2004 Florida Statutes
Duty of care; contractual limitation of warehouseman's liability.
(1) A warehouseman is liable for damages for loss of or injury to the goods caused by his or her failure to exercise such care in regard to them as a reasonably careful person would exercise under like circumstances but unless otherwise agreed he or she is not liable for damages which could not have been avoided by the exercise of such care.

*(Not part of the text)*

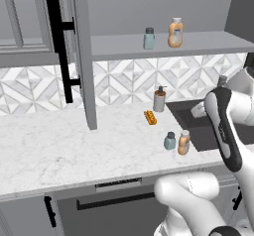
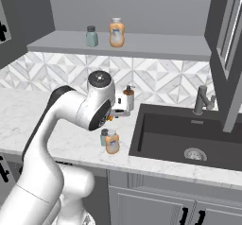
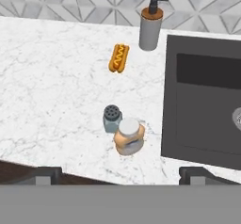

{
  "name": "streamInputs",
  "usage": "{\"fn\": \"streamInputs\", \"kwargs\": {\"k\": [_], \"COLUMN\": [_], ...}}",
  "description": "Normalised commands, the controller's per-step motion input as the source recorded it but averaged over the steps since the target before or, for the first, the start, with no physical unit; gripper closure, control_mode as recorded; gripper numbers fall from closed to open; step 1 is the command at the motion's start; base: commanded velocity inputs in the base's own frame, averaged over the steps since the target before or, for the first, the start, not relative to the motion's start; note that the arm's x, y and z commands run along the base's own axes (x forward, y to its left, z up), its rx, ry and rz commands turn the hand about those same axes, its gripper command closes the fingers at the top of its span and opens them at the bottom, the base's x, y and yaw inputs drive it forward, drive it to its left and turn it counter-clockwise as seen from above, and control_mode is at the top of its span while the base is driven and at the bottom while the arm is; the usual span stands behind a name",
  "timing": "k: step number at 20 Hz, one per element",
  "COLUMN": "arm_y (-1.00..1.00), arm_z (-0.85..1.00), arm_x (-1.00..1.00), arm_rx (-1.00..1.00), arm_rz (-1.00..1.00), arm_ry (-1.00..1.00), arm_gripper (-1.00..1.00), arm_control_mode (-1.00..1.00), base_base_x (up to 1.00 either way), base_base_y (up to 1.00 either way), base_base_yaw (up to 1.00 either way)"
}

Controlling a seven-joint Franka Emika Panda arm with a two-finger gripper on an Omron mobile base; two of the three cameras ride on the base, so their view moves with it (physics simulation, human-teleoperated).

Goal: Put the shaker and condiment bottle from the counter next to their counterparts in the cabinet.

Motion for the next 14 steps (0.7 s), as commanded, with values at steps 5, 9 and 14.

(2) Damages may be limited by a term in the warehouse receipt or storage agreement limiting the amount of liability in case of loss or damage, and setting forth a specific liability per article or item, or value per unit of weight, beyond which the warehouseman shall not be liable; provided, however, that such liability may on written request of the bailor at the time of signing such storage agreement or within a reasonable time after receipt of the warehouse receipt be increased on part or all of the goods thereunder, in which event increased rates may be charged based on such increased valuation, but that no such increase shall be permitted contrary to a lawful limitation of liability contained in the warehouseman's tariff, if any. No such limitation is effective with respect to the warehouseman's liability for conversion to his or her own use.
(3) This section does not impair or repeal any statute which imposes a higher responsibility upon the warehouseman or invalidates contractual limitations which would be permissible under this chapter.
History.--s. 1, ch. 65-254; s. 623, ch. 97-102.
Note.--s. 7-204, U.C.C.; supersedes ss. 678.03, 678.20.